Google Placing Multiple Bets on AI – Reports

Scott Ferguson
5/31/2017

Google has seen the future and it's artificial intelligence. Now, however, the search engine giant is putting its financial muscles behind a new venture capital fund that will filter money to a number of new AI startups.

The company hasn't said much about this new fund, although multiple reports indicate that Anna Patterson, a vice president of engineering at Google who specializes in AI, will oversee the new fund. These reports also indicate that this fund will be driven by engineers rather than the money men and women typically associated with this type of venture, with the company also looking to supply mentorship, advice and even working space.

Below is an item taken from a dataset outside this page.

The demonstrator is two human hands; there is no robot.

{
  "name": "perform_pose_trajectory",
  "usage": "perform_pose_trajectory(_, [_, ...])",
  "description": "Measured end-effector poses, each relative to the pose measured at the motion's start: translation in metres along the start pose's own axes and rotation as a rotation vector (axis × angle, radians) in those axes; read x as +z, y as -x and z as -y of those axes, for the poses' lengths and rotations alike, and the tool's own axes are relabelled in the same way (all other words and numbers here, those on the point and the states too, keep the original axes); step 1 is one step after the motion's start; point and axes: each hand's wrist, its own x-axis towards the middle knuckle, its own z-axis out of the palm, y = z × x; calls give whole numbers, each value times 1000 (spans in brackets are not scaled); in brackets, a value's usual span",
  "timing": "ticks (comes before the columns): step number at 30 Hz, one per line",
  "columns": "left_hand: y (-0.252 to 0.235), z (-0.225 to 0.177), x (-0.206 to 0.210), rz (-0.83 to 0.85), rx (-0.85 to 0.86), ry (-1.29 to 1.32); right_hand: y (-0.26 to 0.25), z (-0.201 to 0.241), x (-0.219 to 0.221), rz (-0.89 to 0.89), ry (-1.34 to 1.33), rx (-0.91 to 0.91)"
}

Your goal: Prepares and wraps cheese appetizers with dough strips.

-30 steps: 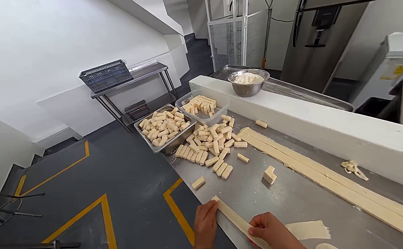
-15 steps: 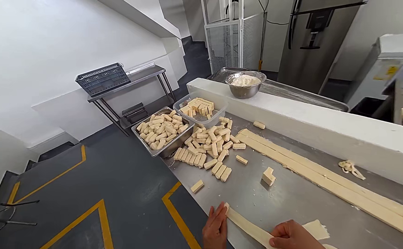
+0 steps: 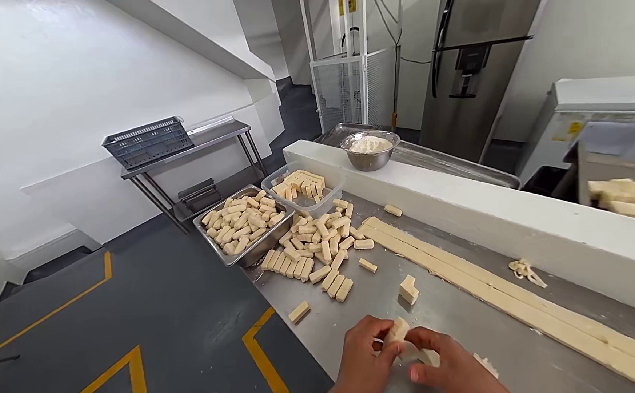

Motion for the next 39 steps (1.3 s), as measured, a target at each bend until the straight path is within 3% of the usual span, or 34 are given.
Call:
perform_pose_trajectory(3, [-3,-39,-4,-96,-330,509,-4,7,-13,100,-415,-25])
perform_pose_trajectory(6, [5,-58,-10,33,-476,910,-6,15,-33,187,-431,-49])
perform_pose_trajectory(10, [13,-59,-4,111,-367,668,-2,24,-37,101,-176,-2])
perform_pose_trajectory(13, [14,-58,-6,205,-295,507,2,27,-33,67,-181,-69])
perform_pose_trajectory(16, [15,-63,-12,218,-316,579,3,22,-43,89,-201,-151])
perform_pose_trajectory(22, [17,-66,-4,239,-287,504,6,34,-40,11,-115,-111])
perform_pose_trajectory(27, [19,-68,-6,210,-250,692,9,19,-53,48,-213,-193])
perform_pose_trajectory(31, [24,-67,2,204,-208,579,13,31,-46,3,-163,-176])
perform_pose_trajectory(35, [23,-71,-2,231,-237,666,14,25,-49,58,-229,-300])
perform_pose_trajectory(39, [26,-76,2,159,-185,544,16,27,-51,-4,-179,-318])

The fund is expected to make investments of $1 million to $10 million depending on the startup.

The market for AI, machine learning and analytics startups has been getting attention lately thanks to two significant acquisitions. In May, Apple confirmed it bought Lattice Dark, a company that specializes in analyzing "dark data" for an undisclosed sum. (See Apple Quietly Acquires Machine Learning Specialist Lattice Dark.)

Not a tech dinosaur.  (Source: Google)
Not a tech dinosaur.
(Source: Google)

At about the same time, Cisco announced it would pay $125 million for MindMeld, another startup that is developing AI and natural language applications. Cisco plans to use some of this technology within its Spark cloud computing collaboration products. (See Cisco Buying AI Specialist MindMeld for $125M.)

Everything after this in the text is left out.